• Requirement: An exact copy of each line below is needed, with no images in it.

• Given information:
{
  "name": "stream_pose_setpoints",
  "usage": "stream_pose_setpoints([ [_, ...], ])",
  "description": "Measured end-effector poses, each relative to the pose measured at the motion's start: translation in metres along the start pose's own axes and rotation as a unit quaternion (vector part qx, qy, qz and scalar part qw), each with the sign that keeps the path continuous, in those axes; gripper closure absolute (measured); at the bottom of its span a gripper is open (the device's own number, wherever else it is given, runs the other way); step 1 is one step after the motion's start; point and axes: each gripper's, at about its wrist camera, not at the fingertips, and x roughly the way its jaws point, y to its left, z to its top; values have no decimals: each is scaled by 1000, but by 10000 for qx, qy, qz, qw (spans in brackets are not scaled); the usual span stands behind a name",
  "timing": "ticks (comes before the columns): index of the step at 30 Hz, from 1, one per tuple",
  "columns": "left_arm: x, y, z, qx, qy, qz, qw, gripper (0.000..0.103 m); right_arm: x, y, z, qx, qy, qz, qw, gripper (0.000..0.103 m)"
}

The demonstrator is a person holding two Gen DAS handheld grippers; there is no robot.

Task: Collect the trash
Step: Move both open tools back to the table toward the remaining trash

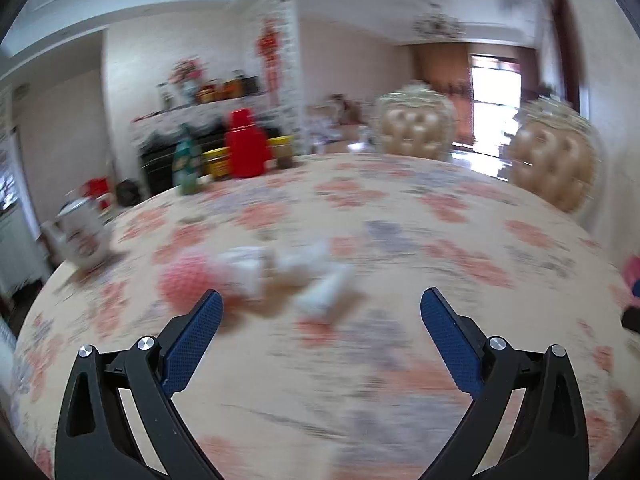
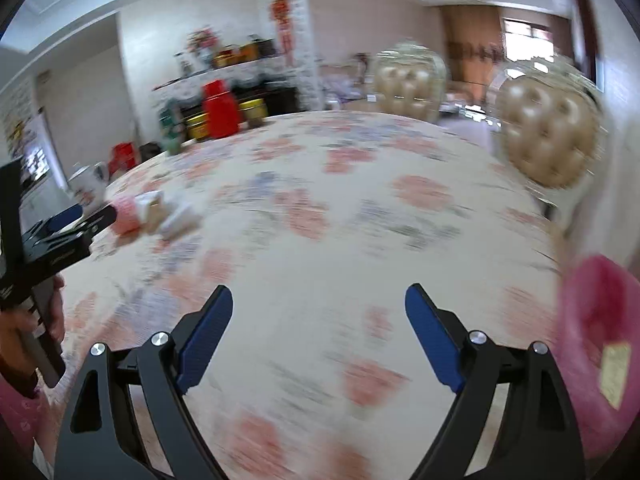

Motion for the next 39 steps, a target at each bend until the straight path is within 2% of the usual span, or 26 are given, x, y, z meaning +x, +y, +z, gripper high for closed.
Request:
stream_pose_setpoints([
  [5, 11, 55, 2, -371, 46, 391, 9985, 9, 42, 61, 25, -200, 155, 405, 9989, 18],
  [8, 16, 81, -3, -576, 42, 636, 9963, 9, 63, 86, 34, -288, 264, 453, 9982, 18],
  [12, 24, 117, -23, -1029, 181, 933, 9901, 9, 95, 119, 42, -516, 443, 500, 9964, 18],
  [18, 28, 153, -26, -1526, 388, 1239, 9797, 9, 137, 155, 50, -624, 640, 587, 9943, 18],
  [26, 23, 171, -26, -1884, 247, 1622, 9683, 9, 185, 196, 64, -926, 927, 752, 9885, 18],
  [33, 26, 184, -32, -2269, 335, 1719, 9580, 9, 228, 209, 74, -701, 1295, 525, 9877, 18],
  [36, 26, 185, -33, -2323, 351, 1680, 9574, 9, 239, 216, 76, -679, 1373, 478, 9870, 19],
  [39, 29, 180, -33, -2199, 386, 1666, 9604, 9, 249, 222, 77, -729, 1451, 414, 9859, 19],
])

• Result of the exercise:
{
  "name": "stream_pose_setpoints",
  "usage": "stream_pose_setpoints([ [_, ...], ])",
  "description": "Measured end-effector poses, each relative to the pose measured at the motion's start: translation in metres along the start pose's own axes and rotation as a unit quaternion (vector part qx, qy, qz and scalar part qw), each with the sign that keeps the path continuous, in those axes; gripper closure absolute (measured); at the bottom of its span a gripper is open (the device's own number, wherever else it is given, runs the other way); step 1 is one step after the motion's start; point and axes: each gripper's, at about its wrist camera, not at the fingertips, and x roughly the way its jaws point, y to its left, z to its top; values have no decimals: each is scaled by 1000, but by 10000 for qx, qy, qz, qw (spans in brackets are not scaled); the usual span stands behind a name",
  "timing": "ticks (comes before the columns): index of the step at 30 Hz, from 1, one per tuple",
  "columns": "left_arm: x, y, z, qx, qy, qz, qw, gripper (0.000..0.103 m); right_arm: x, y, z, qx, qy, qz, qw, gripper (0.000..0.103 m)"
}

The demonstrator is a person holding two Gen DAS handheld grippers; there is no robot.

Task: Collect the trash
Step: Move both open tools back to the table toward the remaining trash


Motion for the next 39 steps, a target at each bend until the straight path is within 2% of the usual span, or 26 are given, x, y, z meaning +x, +y, +z, gripper high for closed.
Request:
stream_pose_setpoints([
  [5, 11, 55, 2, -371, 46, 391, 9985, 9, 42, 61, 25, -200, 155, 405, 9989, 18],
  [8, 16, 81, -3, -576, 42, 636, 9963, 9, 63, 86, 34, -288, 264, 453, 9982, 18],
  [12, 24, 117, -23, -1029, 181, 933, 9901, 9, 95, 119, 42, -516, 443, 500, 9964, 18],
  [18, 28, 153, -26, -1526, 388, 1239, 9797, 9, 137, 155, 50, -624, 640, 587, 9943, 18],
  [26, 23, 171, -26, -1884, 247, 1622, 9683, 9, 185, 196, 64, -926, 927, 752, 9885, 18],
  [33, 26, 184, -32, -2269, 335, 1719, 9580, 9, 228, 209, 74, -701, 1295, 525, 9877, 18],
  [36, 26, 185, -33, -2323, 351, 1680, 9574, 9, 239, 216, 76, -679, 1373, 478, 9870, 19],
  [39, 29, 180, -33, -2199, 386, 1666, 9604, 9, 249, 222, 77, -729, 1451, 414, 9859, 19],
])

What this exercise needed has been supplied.